▸ **WHAT TO DO**: Give back a single number: the count of lines in the data that contain the string "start".

━━━ GIVEN MATERIAL

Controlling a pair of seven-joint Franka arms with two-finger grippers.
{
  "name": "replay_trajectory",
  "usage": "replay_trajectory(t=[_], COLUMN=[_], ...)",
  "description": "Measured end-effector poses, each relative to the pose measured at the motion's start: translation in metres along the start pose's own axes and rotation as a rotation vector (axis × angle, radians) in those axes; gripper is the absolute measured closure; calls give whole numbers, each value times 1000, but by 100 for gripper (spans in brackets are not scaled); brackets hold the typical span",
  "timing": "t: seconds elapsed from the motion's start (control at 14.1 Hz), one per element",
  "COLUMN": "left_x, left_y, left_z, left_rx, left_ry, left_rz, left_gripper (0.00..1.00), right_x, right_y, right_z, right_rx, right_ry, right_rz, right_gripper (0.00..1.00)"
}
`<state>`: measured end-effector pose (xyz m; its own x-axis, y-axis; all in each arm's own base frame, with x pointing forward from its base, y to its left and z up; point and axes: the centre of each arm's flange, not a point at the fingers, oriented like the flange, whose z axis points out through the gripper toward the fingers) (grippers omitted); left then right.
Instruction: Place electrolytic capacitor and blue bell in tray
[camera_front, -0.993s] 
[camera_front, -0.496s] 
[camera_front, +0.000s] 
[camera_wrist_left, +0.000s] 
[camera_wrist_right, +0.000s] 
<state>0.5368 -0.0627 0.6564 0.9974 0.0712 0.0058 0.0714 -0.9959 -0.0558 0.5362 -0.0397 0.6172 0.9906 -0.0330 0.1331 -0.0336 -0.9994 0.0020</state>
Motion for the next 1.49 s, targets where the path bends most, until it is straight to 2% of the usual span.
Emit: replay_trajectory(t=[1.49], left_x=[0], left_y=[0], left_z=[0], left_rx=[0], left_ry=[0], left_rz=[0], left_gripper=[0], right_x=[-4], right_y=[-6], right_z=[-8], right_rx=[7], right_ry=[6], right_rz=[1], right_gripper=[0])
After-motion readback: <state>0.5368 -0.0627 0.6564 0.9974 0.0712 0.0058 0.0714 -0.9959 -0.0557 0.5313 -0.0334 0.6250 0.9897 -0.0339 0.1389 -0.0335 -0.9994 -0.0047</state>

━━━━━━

▸ **COMPLETED EXERCISE**: 2